> [EXERCISE DATA]:
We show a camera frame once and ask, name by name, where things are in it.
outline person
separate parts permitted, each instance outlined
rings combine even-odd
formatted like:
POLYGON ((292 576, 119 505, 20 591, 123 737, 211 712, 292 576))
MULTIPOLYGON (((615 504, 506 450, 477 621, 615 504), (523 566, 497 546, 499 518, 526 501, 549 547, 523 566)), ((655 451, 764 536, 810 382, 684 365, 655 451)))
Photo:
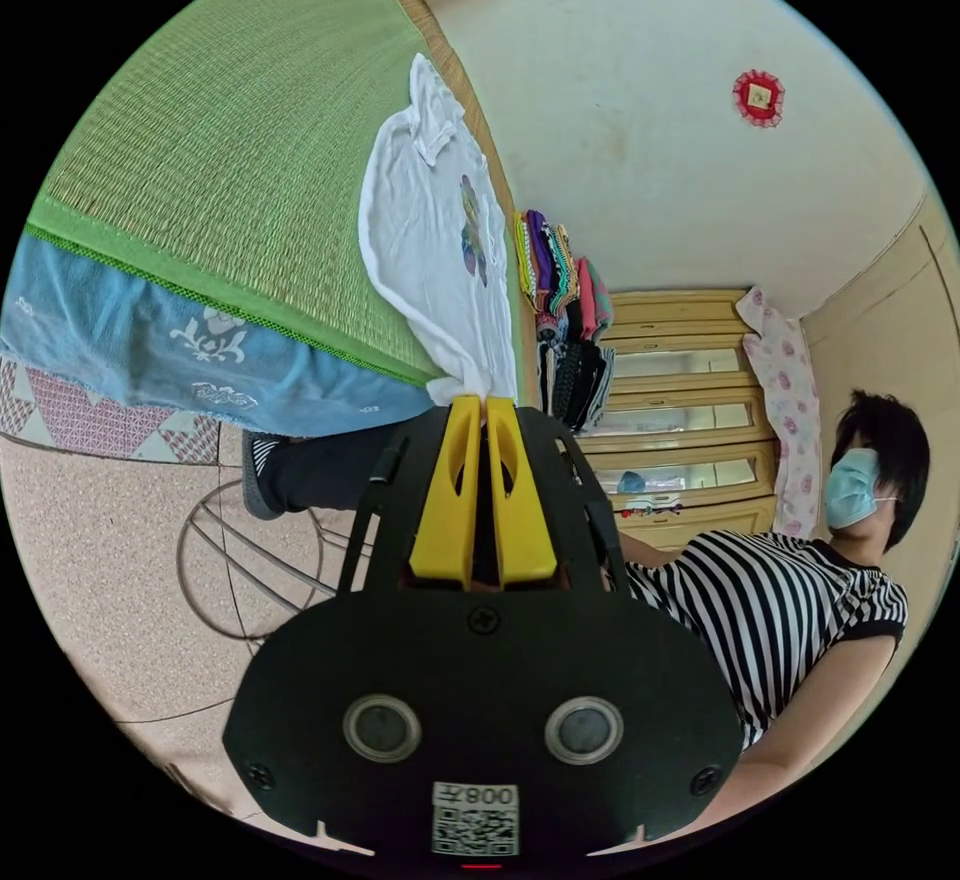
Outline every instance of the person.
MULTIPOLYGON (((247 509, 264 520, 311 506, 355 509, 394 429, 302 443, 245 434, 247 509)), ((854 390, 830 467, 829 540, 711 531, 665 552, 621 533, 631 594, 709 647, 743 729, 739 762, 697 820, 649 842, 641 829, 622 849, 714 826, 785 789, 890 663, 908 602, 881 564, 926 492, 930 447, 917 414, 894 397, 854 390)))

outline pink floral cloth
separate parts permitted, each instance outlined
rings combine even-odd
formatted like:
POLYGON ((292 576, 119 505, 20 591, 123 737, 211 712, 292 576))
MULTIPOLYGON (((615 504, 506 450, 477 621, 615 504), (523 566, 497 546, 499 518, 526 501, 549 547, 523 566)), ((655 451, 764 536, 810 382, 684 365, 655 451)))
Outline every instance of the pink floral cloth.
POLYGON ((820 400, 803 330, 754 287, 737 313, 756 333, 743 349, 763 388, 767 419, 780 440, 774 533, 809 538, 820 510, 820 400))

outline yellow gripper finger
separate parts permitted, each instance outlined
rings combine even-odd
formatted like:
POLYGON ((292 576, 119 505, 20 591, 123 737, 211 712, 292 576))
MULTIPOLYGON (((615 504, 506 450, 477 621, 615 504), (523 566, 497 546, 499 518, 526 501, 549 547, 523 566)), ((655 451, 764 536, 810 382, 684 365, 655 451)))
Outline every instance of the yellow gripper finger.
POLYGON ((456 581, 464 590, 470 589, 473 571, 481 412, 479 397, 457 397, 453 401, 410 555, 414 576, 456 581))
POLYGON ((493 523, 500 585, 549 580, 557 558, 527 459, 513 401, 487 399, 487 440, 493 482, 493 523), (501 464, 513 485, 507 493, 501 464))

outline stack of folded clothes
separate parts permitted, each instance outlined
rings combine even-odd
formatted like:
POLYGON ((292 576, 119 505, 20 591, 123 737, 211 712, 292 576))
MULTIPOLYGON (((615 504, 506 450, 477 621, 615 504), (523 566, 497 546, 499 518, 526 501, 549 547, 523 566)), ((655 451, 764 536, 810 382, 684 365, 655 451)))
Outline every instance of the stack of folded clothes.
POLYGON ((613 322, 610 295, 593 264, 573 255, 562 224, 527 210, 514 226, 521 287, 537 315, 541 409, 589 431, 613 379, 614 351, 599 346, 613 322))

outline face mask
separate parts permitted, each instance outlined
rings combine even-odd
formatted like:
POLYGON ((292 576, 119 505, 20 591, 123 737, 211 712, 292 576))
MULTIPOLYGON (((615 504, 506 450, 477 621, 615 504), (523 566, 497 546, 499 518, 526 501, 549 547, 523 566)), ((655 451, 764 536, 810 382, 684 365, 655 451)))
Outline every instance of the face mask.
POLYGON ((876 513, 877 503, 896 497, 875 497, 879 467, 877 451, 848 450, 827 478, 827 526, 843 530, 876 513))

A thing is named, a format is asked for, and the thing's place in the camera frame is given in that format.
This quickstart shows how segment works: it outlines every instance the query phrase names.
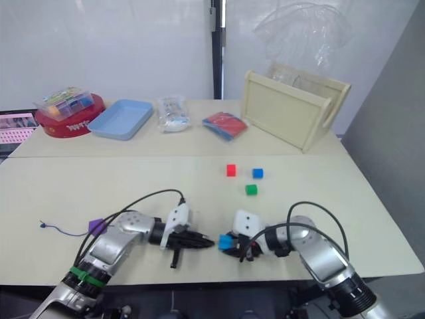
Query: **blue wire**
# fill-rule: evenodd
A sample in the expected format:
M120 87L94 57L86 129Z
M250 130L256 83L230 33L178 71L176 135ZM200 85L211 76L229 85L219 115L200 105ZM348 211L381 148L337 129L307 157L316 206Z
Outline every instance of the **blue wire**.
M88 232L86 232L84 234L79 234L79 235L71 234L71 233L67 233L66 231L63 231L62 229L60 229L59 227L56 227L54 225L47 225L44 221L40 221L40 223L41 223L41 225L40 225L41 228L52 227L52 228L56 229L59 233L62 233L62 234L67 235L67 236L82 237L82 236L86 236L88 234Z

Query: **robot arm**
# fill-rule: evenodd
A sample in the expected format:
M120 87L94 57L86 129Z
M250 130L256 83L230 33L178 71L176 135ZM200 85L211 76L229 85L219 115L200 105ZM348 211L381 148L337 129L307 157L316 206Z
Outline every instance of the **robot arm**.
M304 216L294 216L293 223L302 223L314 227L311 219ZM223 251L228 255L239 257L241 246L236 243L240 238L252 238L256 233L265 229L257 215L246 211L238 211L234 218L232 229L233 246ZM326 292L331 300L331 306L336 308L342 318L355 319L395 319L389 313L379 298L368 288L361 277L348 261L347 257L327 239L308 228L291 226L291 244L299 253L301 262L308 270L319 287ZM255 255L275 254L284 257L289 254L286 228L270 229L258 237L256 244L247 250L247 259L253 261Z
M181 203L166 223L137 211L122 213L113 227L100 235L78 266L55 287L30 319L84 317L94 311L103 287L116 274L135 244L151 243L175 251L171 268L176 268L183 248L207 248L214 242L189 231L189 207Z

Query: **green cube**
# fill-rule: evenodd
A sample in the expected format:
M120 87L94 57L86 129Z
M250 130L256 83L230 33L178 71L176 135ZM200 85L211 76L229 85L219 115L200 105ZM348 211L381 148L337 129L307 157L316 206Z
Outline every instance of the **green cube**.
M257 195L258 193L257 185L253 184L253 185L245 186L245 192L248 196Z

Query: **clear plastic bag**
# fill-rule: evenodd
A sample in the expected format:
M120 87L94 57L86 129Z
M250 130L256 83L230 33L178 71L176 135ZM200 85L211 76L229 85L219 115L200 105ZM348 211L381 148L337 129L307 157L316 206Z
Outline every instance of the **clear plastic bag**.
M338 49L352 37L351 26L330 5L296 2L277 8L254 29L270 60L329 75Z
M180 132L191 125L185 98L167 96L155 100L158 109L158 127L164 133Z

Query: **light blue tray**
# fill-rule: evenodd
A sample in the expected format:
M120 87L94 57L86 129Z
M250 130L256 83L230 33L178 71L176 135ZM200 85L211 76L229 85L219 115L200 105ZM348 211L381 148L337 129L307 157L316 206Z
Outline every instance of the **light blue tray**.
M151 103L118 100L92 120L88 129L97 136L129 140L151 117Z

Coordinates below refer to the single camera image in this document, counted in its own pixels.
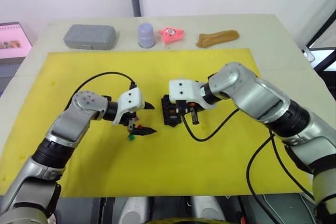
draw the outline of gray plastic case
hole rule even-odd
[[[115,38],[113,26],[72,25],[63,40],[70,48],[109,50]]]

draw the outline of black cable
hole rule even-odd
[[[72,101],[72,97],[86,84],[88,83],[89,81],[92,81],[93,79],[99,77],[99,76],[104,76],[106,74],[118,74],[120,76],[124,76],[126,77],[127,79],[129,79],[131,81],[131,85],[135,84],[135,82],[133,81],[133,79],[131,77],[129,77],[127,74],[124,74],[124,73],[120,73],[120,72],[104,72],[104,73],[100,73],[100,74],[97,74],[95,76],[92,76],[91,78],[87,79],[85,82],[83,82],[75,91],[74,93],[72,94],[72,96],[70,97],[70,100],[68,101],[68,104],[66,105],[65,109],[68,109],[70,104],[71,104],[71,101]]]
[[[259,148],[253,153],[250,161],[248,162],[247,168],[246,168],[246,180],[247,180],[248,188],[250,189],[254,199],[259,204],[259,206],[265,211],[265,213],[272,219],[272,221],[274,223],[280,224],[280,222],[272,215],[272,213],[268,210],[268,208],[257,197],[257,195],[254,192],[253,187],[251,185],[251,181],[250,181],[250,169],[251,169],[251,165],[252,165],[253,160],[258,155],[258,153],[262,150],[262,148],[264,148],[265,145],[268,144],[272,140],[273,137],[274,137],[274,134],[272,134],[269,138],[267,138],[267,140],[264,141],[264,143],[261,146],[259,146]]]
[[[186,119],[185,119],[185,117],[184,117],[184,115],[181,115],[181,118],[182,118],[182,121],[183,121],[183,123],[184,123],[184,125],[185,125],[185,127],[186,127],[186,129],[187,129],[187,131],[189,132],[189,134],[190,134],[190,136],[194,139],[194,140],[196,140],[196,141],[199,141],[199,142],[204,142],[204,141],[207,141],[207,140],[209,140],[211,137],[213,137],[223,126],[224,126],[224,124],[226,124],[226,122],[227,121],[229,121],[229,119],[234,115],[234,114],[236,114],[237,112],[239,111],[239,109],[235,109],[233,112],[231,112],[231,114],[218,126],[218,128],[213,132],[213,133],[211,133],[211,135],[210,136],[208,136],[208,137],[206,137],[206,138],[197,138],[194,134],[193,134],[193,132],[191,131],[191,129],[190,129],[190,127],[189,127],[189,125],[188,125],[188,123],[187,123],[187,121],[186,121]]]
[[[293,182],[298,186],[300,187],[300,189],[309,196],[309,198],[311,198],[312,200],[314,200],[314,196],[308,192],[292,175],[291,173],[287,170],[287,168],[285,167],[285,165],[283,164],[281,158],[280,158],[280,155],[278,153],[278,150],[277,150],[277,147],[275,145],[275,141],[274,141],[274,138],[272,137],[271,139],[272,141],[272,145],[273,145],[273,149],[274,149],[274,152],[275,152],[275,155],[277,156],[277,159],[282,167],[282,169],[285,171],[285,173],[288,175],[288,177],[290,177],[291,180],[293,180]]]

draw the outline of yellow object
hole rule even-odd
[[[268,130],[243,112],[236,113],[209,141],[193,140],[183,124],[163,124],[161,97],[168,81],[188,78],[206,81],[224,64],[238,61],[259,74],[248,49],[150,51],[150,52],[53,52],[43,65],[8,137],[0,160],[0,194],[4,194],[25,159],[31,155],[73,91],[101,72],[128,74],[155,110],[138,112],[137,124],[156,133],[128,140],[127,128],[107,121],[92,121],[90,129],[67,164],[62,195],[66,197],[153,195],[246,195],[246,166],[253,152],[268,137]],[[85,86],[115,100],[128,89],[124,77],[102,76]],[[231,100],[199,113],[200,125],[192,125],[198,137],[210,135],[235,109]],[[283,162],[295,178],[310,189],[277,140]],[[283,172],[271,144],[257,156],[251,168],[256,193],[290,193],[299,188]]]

> [YOUR OBJECTIVE]: Whenever a line in the data holds "draw", copy that line.

> [ANSWER AREA]:
draw the outline of gray plastic case
draw the outline of black cable
draw the outline of yellow object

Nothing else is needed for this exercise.